Is it proper to integrate an expression containing units? Is it proper to integrate an expression such as $\displaystyle \int \frac 1 {x~\mathrm{J}} \, dx$, where $x$ is in the physical unit of Joules (J)?
The result is $\ln \dfrac x J + \text{constant}$. However, I don't know how to take the natural log of a Joule, or if that is even permitted. My safer approach would be to take the units out of the expression before integrating, by treating the unit expression as a constant:
$$1~J~\int \frac{1}{x~J~(1/J)} \, dt$$
Yet I have been told by a mathematician that this is not necessary.
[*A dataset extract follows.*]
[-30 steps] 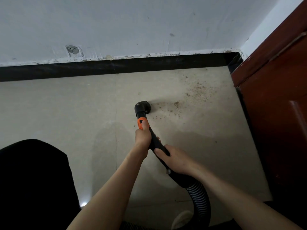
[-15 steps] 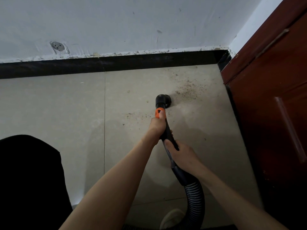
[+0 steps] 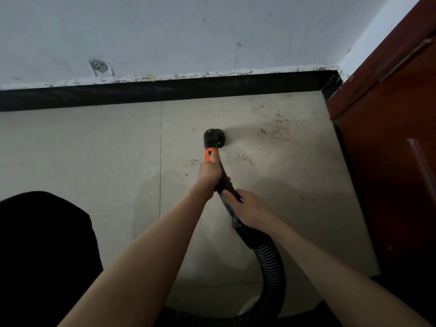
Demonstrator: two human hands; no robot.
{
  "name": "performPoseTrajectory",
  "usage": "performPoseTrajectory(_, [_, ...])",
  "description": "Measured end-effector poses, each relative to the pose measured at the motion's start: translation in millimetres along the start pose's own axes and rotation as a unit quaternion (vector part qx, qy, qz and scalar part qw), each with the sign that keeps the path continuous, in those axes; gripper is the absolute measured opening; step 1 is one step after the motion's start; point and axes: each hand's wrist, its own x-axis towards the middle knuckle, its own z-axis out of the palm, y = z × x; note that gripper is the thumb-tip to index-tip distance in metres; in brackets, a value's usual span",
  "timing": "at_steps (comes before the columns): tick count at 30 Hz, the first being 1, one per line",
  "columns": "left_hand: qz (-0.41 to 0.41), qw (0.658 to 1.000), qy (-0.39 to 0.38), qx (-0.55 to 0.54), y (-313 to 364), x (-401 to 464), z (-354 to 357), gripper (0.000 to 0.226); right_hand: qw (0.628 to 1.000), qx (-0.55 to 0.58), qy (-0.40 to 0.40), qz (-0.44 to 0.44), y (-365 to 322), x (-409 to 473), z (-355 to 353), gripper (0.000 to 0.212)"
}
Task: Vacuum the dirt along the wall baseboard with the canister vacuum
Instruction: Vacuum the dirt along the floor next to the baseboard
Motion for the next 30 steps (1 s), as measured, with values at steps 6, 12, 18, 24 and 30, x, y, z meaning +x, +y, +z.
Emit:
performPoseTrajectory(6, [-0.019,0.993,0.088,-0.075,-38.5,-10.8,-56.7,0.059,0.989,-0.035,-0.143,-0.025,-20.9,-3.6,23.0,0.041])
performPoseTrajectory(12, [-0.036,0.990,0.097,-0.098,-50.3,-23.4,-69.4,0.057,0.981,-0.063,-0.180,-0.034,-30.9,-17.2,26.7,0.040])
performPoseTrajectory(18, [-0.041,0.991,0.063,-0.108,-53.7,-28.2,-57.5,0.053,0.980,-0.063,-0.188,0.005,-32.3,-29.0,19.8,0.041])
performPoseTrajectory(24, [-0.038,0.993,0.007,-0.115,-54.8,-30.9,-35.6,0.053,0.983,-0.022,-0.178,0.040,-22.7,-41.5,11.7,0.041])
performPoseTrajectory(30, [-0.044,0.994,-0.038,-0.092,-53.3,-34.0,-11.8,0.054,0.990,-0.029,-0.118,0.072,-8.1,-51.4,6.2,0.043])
Do you have recommendations to proceed?
 A: It is proper to integrate units, but in physics, you can often guess them at the end. This is probably why you were told it wasn't necessary. Since an integral is a sum of the integrand multiplied by tiny portions of the differential, say $dt$, which would have the unit time. For example, we have  $E=\int_{0}^{t}Pdt$. $E$ is in Joules, $P$ is in  Joules/second, and $dt$ is in seconds. Thus we simply multiply the units of $dt$ by the units of $P$ to get Joules, and everything works out.
As for your example, we have $\int\frac{1}{x}dx$. Since both $x$ and $dx$ are in joules, the Joules unit cancels out and we are left with a dimensionless variable inside the exponent, which is exactly what we want, as it is not correct to take the natural log of a unit, as you yourself stated.
A: It is perfectly proper, and one should bear in mind the units of $dx$. For example, if $f(x)$ is in meters per second and $dx$ is in seconds, the $f(x)\,dx$ is in meters, and so is the integral. So you have
$$
\int \underbrace{\qquad \frac 1 x \qquad}_{\large1/\text{Joules}} \quad \underbrace{\qquad dx \qquad}_{\large\text{Joules}}.
$$
The units cancel and one has a dimensionless quantity.
A: Thank you for all of the answers. Your comments helped cleanup my confusion. 
When integrations are performed in a purely symbolic manner, the units are implied without explicitly stating them. So from a perspective of unit analysis, some integration results don't seem to make sense. However, if one is actually plugging numbers (with units) into the formula, or considering discrete integrals, then those units are explicitly stated, and the results do make sense. Michael Hardy's answer was a good example.